## Instructions to follow:
Reproduce exactly the first line of the material below and every line after it, ending with the line that contains "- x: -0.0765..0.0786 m". No pictures should be copied.

## Study material:
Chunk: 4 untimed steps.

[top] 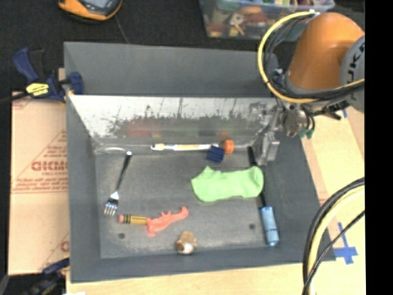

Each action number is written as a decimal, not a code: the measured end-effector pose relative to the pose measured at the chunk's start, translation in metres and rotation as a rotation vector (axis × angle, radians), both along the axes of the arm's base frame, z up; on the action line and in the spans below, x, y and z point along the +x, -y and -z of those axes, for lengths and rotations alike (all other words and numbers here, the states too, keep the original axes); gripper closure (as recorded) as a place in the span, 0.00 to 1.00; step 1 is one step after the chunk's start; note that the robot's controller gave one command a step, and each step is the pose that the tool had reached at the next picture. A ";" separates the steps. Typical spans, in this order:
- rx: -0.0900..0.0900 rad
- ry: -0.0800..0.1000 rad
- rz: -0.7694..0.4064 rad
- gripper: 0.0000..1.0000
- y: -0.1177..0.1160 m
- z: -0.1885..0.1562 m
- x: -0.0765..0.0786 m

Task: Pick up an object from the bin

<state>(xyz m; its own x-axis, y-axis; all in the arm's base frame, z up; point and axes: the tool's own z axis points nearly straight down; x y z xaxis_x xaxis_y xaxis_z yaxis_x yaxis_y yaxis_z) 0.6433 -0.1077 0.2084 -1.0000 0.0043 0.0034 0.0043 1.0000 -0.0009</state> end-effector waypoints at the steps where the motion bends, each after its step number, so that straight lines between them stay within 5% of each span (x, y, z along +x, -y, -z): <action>1: -0.001 0.009 -0.003 0.00 0.000 -0.005 0.002; 2: -0.001 0.012 0.023 0.00 -0.018 0.113 -0.041; 3: -0.002 0.020 0.037 0.00 -0.027 0.102 -0.051; 4: -0.002 0.008 0.028 0.00 -0.019 0.136 -0.046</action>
Offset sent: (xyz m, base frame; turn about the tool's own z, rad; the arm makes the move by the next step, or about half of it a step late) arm -0.0507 0.0231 -0.1384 0.0281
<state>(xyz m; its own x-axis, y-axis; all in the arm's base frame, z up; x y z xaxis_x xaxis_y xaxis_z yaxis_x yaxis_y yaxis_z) 0.5968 -0.0884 0.0726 -0.9995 0.0319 -0.0043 0.0319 0.9995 -0.0026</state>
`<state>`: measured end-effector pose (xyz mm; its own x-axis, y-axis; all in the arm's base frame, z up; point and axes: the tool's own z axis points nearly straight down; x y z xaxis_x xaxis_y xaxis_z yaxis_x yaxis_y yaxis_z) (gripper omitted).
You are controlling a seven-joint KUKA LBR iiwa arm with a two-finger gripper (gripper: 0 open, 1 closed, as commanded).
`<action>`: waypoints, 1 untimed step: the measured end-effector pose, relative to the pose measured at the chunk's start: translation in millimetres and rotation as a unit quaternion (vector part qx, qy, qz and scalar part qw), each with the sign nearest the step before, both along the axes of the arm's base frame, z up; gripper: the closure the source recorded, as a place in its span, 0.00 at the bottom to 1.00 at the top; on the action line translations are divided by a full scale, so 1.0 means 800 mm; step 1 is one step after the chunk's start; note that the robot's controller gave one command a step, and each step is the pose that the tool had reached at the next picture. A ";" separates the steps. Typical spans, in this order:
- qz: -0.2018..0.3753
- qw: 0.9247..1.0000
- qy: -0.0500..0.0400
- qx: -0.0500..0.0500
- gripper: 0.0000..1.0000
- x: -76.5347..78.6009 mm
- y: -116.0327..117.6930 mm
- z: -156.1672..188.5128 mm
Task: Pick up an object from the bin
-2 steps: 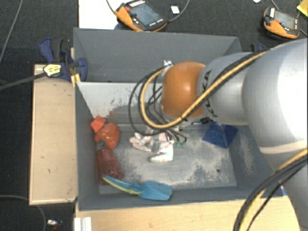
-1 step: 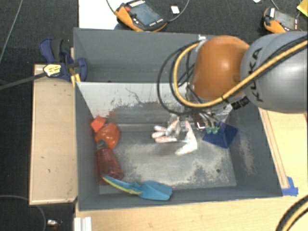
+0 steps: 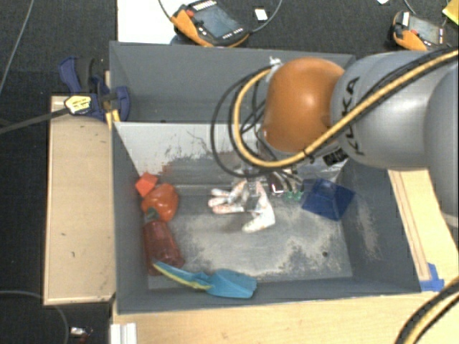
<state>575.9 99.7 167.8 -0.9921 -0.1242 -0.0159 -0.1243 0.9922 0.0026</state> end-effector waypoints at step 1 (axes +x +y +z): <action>-0.024 1.000 -0.005 -0.001 1.00 -0.003 -0.047 0.023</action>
Offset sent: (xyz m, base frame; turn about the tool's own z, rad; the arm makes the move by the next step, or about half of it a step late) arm -0.0035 -0.0095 -0.0036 0.0270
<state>573.4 62.1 186.3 -0.9967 -0.0769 -0.0265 -0.0769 0.9970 -0.0004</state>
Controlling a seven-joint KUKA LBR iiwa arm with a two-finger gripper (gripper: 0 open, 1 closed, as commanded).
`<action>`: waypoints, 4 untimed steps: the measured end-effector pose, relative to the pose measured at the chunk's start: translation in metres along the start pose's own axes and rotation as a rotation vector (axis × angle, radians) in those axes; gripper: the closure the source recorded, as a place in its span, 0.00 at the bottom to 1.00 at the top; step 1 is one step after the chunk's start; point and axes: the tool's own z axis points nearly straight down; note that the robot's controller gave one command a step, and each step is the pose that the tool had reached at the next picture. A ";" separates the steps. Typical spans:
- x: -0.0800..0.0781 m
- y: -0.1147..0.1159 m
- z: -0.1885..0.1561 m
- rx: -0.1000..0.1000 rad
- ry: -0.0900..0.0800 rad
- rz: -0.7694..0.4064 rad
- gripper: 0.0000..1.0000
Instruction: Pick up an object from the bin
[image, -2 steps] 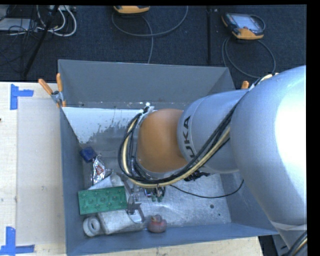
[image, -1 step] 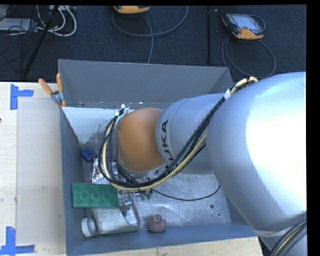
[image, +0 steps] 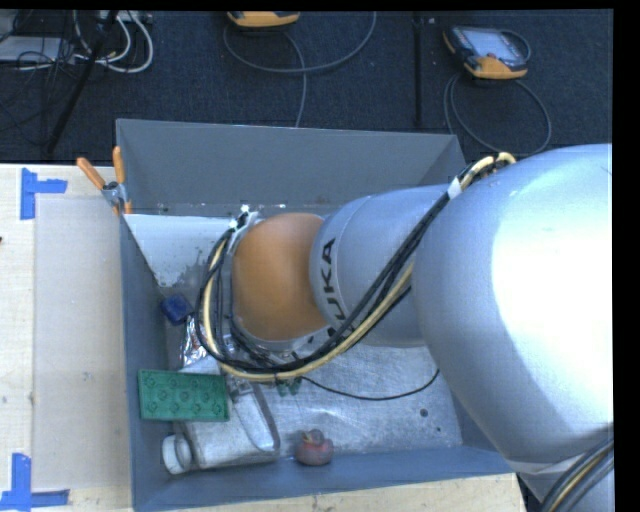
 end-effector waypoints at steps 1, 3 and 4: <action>0.001 0.001 -0.097 -0.017 -0.004 0.023 1.00; 0.008 0.033 -0.084 -0.016 0.004 0.151 1.00; 0.044 0.009 -0.064 -0.016 0.005 0.000 1.00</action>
Offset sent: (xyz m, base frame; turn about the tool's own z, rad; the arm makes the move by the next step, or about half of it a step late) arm -0.0034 0.0016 0.0924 0.0235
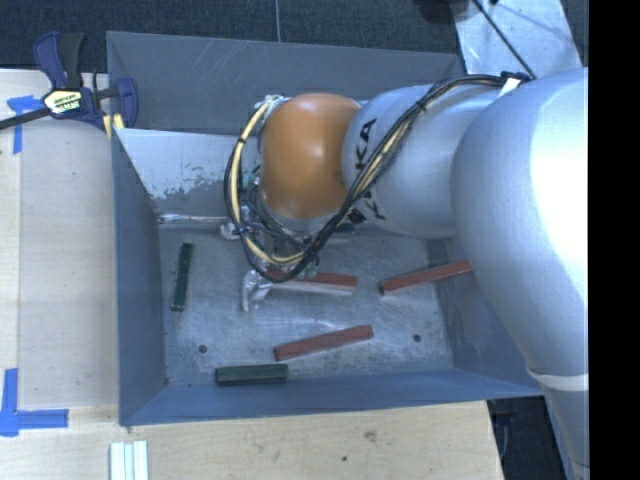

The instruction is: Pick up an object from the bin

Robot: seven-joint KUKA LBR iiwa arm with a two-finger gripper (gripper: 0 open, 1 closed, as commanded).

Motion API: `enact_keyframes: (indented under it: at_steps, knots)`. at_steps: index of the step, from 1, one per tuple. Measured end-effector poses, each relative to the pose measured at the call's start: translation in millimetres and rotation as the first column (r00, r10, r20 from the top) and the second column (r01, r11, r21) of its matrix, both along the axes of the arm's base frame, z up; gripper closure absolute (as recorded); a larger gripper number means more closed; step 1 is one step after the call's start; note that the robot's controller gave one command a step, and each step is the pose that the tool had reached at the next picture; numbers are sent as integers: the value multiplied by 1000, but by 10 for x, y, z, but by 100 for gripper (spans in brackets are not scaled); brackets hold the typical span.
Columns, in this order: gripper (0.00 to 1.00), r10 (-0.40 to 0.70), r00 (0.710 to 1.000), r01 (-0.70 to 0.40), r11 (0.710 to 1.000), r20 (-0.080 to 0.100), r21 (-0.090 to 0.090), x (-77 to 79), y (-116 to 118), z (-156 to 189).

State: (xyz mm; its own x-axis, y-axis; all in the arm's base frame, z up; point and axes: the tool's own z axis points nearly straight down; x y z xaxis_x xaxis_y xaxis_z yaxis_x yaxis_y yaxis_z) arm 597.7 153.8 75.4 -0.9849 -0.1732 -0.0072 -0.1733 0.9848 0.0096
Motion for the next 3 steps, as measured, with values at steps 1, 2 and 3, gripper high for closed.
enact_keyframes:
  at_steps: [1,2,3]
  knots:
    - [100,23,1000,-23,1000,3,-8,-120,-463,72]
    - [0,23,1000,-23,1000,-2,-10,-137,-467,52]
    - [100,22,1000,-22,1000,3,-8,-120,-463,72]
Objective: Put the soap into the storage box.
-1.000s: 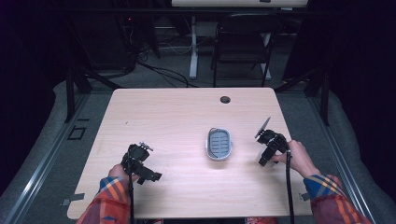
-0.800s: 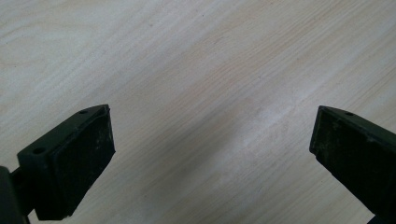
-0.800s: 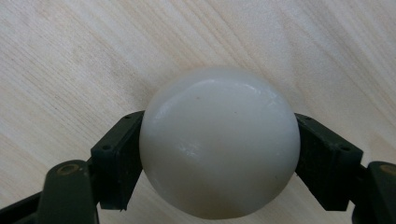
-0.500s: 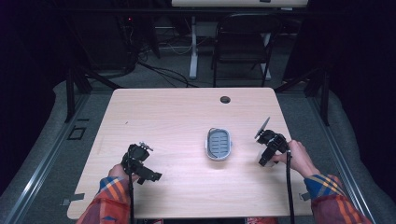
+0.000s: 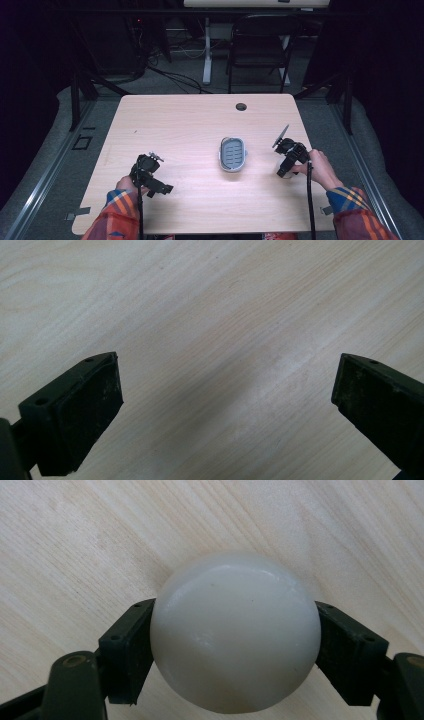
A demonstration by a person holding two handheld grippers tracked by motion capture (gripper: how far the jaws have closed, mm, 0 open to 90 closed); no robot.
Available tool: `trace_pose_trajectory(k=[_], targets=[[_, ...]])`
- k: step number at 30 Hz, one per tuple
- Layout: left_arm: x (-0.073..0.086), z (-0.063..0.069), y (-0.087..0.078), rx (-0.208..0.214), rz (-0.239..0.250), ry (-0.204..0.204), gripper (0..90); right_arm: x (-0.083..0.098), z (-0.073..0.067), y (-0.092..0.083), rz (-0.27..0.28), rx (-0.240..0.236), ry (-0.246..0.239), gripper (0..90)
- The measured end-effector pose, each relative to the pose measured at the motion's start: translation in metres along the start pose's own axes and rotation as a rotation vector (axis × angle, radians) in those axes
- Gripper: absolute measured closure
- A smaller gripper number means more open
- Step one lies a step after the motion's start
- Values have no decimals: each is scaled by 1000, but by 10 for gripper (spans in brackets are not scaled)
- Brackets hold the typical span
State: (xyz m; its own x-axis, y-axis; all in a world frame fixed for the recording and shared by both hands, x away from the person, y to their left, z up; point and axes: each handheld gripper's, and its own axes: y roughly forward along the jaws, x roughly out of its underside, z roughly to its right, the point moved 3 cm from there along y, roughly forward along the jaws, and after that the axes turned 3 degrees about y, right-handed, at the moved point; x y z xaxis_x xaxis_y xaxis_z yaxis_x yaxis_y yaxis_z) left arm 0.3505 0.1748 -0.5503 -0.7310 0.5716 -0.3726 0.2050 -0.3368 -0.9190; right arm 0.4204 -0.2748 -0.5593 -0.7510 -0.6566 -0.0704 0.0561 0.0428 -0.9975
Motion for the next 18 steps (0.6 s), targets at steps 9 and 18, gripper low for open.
trace_pose_trajectory(k=[9, 18], targets=[[0, 0, -1, -1, 1, -1, 0, 1, -1, -3, -7, 2, -8, 240], [0, 0, 0, 1, 3, -4, 0, -1, -3, -8, -5, 6, -16, 240]])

## Reply:
Chunk: 4 untimed steps.

[top] 

Each action number is written as a decimal, not a code: the measured end-effector pose relative to the pose measured at the chunk's start, translation in metres and rotation as a rotation vector (axis × angle, radians), both along the axes of the arm's base frame, z up; on the action line and in the spans below, x, y and z point along the +x, -y and -z of those axes, for lengths and rotations alike (all other words and numbers here, the states too, keep the original axes); gripper closure (as recorded) as a place in the span, 0.00 to 1.00; step 1 is one step after the chunk's start; note that the robot's controller gave one command a step, and each step is the pose that the tool had reached at the next picture. A ";" separates the steps. Typical spans, in this order:
- rx: -0.0900..0.0900 rad
- ry: -0.0800..0.1000 rad
- rz: -0.7694..0.4064 rad
- gripper: 0.0000..1.0000
- y: -0.1177..0.1160 m
- z: -0.1885..0.1562 m
- x: -0.0765..0.0786 m

The exercise is complete.